Warning: This post takes a stab at the future, and as such is speculative.
From a buyers perspective, I like this economy. I am confident that there will be fantastic stock buying opportunities now and for many months to come. Bear markets are like black Friday for value investors.
Nevertheless, I do not think current market prices are sustainable. Over the short term, markets can get wildly out of shape — so I will not make any predicitions as to where the market is going on the upside. We may stop where we stopped today at a little over S&P 500 1000, or may continue to 1,100, 1,200 or 1,500. There is a lot of money to be made by talented (read: lucky) speculators on the swing up (and down), but for investors the short-term prospects are negative. Historically, bear markets have always had dramatic rallies off of their lows as resurgent bull market optimism takes a step or two ahead of reality. They have also retested their lows.
Many people think this time is different — the news media certainly does. The argument goes that this time is unique because the Fed and Treasury have never bolstered an economy to such extremes before. Nevertheless, a quick look through the fog reveals the following realities:
- Home prices are still falling.
- GDP is still shrinking.
- The economy is still shedding jobs rapidly.
- Consumers are not spending, and are saving at increasingly high levels.
- Business revenues are not increasing — remaining flat or declining, and nearly all of the reported profits have been through cost cutting.

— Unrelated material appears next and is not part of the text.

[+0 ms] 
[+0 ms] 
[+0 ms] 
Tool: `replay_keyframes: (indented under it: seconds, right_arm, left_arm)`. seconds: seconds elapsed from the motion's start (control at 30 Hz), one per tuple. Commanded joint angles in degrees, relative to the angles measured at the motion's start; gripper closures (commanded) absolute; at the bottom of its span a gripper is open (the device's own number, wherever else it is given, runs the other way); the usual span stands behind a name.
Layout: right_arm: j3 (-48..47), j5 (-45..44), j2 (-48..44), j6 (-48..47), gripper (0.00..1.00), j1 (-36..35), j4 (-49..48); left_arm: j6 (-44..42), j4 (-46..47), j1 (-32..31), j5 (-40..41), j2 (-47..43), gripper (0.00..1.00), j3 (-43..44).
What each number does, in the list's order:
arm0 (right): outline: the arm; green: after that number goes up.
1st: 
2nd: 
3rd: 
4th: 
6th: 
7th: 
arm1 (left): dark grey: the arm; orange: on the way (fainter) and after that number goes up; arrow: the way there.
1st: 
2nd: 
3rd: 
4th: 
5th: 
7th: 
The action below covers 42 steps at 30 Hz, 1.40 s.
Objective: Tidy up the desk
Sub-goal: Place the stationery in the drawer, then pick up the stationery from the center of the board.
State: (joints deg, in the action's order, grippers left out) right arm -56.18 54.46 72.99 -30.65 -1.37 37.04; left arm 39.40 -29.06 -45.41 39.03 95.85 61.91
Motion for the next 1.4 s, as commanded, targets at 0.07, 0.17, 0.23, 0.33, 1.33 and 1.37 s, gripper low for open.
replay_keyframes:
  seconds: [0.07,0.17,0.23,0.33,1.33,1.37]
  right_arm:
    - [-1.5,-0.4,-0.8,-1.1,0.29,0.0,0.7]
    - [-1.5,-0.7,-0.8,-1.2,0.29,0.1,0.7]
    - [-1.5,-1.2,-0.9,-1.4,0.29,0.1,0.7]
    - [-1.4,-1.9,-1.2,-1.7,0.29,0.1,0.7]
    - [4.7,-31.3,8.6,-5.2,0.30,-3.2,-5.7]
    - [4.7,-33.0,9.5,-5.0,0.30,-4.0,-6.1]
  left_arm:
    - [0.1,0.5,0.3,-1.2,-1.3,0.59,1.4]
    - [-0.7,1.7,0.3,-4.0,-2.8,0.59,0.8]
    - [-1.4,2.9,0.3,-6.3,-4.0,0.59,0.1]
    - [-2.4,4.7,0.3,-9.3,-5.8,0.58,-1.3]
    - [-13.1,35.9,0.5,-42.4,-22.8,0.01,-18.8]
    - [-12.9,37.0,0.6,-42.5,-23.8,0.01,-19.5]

So if people’s houses are worth less (no equity), our overall economy is still shrinking, people are losing or are afraid to lose their jobs, are therefore not spending, and companies are in turn not making more money — how is the recession over, or even “bottoming out”?
I’m particularly troubled by the GDP numbers released last week that were hyped as being “better-than-expected” with the economy losing 1% in the 2nd quarter vice 1.5%. First, things are still shrinking. Second, there was also a historical revision for the first quarter numbers, which means things were overall worse than we thought they were. As Karl Denninger points out at market-ticker.org, the adjusted GDP decline was really 1.9% when accounted for the historical changes, and when looking at only the private sector — the non-government portion of the economy declined at a higher rate than the 1st quarter at an adjusted 6.46%. That’s right; negative 6.46% GDP for the portion of the economy that matters.
Reality will eventually catch up with Wall Street, and when it does, it will be very painful for most investors. There are also several potential crises on the horizon that could trigger the reality-check:
- Commercial real estate and credit card defaults have been largely ignored, but they are likely to start showing up in a big way on most banks’ balance sheets in the third quarter. There is a growing body of evidence that this is an enormous problem.
- A recent New York Times article suggested that AIG’s core insurance business could be very unhealthy, another collapse here could cause a full repeat of last year.
- There is growing talk about how ill-advised China’s stimulus efforts have been. While the Chinese economy is growing as if nothing had ever happened and partly masking our own problems at home, the growth does not seem sustainable. China is essentially giving away money to anyone willing to take it, and China’s large state banks — already overburdened by hundreds of billions in bad loans — will probably not be able to take the inevitable defaults.
- Oil speculation could drive prices high enough (already at $71/barrel with record high inventories and low demand) to convince Wall Street that consumers will continue cutting back to make room for gas (probably to look for jobs, not to go to work).
However the reality-check comes, it will probably come fast. I wish it were not so, but we will likely see S&P 666 again unless people start spending by the bucket. The good news is, there will be even more fantastic opportunities for value investors when that time comes.